===== RECORDS TO PROCESS =====

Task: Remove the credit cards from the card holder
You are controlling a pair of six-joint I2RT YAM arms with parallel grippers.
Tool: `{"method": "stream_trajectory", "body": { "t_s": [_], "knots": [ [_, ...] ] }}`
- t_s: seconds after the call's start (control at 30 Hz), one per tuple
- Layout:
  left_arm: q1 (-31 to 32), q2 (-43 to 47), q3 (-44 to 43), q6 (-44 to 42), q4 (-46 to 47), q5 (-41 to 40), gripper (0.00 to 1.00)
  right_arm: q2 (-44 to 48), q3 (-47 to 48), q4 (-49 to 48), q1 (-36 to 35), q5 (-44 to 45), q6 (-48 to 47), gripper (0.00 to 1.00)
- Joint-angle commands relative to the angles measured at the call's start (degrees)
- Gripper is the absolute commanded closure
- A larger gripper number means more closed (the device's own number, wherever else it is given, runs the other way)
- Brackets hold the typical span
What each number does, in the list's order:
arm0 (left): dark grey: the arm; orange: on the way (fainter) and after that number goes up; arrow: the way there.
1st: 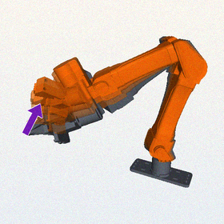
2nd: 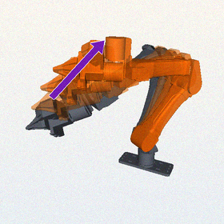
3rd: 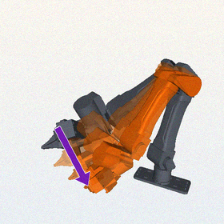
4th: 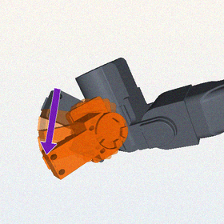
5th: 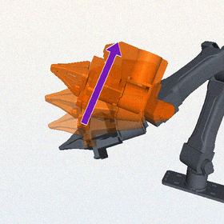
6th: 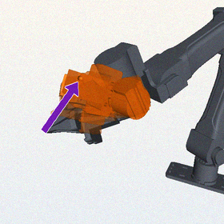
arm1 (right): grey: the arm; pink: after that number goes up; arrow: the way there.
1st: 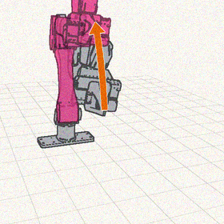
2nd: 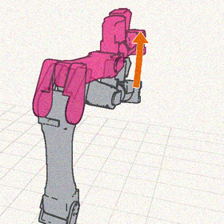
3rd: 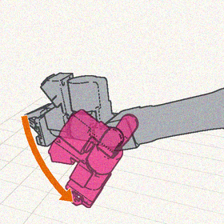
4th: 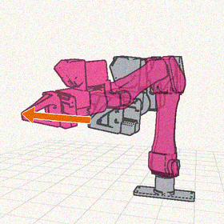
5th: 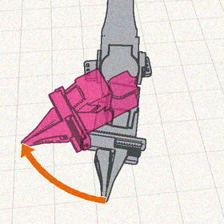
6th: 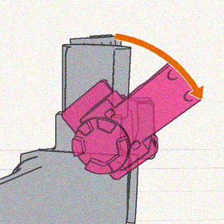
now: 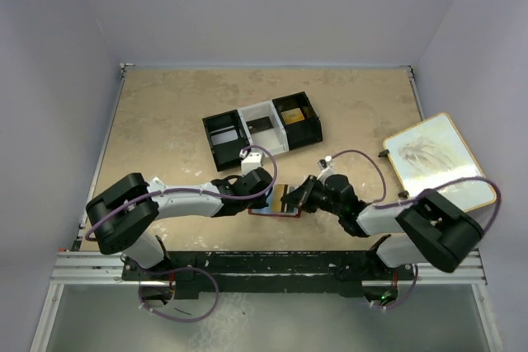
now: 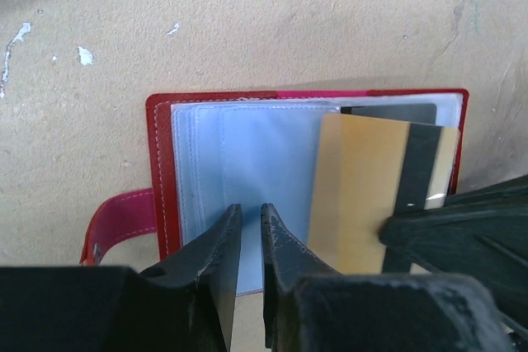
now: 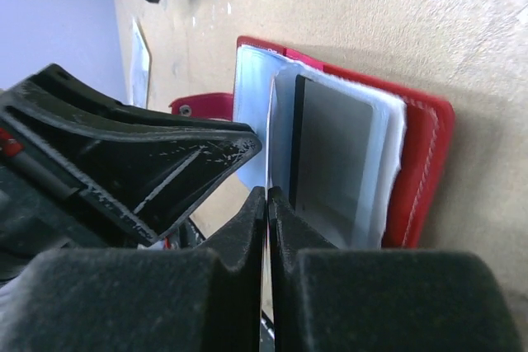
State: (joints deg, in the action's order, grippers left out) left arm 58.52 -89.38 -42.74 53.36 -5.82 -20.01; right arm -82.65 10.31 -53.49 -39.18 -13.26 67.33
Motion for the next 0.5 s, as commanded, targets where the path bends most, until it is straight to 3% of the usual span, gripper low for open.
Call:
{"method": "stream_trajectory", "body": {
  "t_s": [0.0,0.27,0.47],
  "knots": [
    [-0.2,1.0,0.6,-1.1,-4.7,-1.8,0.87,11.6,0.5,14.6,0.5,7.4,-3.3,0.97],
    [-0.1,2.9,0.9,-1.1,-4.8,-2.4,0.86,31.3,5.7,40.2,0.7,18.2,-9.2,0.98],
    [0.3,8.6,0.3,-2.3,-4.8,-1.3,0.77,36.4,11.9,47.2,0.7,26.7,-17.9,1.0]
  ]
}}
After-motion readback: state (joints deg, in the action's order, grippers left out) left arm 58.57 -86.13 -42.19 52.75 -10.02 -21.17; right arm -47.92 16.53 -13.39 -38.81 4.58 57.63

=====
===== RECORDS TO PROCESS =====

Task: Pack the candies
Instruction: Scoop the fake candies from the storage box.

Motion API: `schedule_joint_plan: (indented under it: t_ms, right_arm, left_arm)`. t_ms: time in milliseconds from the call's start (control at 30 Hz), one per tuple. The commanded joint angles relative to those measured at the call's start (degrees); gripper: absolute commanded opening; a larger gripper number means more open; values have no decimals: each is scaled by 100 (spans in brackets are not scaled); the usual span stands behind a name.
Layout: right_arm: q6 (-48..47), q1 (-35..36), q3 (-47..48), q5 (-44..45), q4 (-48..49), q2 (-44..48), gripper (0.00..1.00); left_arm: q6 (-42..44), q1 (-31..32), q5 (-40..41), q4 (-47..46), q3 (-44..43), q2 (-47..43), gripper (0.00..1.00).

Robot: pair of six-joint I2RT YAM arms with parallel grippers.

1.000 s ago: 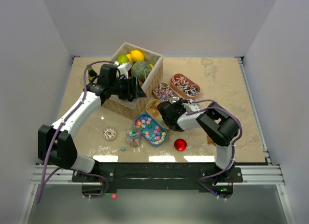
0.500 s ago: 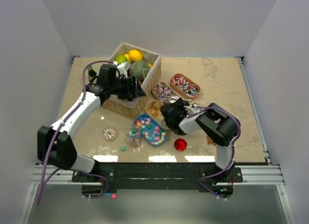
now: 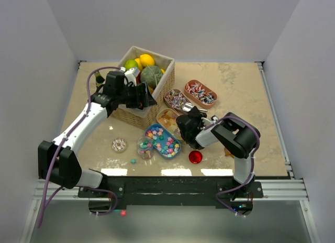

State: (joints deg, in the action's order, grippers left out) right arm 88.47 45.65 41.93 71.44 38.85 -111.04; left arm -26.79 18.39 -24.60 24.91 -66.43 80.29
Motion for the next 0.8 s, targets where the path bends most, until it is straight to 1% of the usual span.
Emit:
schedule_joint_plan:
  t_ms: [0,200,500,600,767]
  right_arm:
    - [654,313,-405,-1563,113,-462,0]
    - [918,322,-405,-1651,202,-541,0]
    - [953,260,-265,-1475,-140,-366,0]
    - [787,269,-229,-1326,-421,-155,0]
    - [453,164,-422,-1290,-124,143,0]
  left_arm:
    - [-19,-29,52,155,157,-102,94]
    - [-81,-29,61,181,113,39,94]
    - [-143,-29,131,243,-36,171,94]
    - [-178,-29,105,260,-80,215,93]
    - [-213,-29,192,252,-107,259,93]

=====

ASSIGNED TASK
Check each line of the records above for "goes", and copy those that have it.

RESULT OF THE EXERCISE
arm0 (left): dark grey: the arm; orange: on the way (fainter) and after that number goes up; arrow: the way there.
arm1 (right): grey: the arm; pink: after that number goes up; arrow: the way there.

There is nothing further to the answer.